Fazit: Eigenartige Themensetzung debattiert von ahnungslosen Entscheidern

Abschließend muss auch die Frage erlaubt sein, ob das generelle Thema des Abends gut gewählt wurde. Schließlich bewegen Inflation und steigende Energiepreise, eine Innenministerin Faeser (SPD), die Zensurbestrebungen äußert und Demonstrationen verächtlich macht, sowie selbst der Ukraine-Konflikt die Menschen in Deutschland wohl genauso. Und wenn es Corona sein muss, dann sollte zumindest die schikanöse Verkürzung des Genesenen-Status auf drei Monate sowie die willkürliche Degradierung von Johnson & Johnson – Geimpften zu Nicht-Geimpften stärker im Mittelpunkt stehen.
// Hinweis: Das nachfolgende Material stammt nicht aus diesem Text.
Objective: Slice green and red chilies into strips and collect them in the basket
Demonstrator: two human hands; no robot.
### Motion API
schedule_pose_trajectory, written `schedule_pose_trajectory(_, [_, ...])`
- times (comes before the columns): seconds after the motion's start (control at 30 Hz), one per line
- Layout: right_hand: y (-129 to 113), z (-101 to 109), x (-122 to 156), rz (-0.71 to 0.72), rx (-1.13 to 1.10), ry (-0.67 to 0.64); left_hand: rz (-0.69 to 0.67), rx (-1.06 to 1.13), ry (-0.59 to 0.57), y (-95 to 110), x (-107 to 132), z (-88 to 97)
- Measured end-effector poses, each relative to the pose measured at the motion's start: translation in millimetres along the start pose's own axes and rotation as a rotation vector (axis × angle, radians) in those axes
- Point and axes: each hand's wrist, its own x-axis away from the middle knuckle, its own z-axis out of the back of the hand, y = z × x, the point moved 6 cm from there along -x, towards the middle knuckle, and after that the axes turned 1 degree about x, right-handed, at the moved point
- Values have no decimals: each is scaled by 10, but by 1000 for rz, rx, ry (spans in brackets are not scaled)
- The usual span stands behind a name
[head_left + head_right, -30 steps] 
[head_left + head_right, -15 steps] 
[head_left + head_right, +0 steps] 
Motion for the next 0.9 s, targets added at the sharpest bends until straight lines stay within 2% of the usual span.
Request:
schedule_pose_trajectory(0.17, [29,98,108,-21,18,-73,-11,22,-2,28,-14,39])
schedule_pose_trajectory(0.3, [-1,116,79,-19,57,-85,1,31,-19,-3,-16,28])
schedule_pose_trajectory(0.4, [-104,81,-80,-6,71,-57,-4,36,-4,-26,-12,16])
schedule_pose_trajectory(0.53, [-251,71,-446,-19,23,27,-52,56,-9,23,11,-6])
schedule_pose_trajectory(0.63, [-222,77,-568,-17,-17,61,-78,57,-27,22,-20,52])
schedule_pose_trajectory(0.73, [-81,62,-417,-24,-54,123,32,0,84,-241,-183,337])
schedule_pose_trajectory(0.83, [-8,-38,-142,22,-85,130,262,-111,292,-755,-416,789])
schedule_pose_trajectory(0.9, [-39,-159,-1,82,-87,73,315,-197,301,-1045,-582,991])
Fazit: Mit einer weiteren Debatte über die allgemeine Impfpflicht, bei der in der Runde keine eindeutigen Gegner einer solchen zu Wort kamen, wurde die Kopflosigkeit der führenden Politiker unseres Landes ein weiteres Mal aufgezeigt. Statt diesen unverhältnismäßigen, freiheitsfeindlichen Eingriff in die Grundrechte endlich zu den Akten zu legen, wird augenscheinlich ahnungslos weiter darauf beharrt. Die unkritische Leitung der Moderatorin Will tat ihr Übriges – wer diese Talkshow nicht sehen konnte oder wollte, hat außer erwartbarer Aussagen nichts verpasst.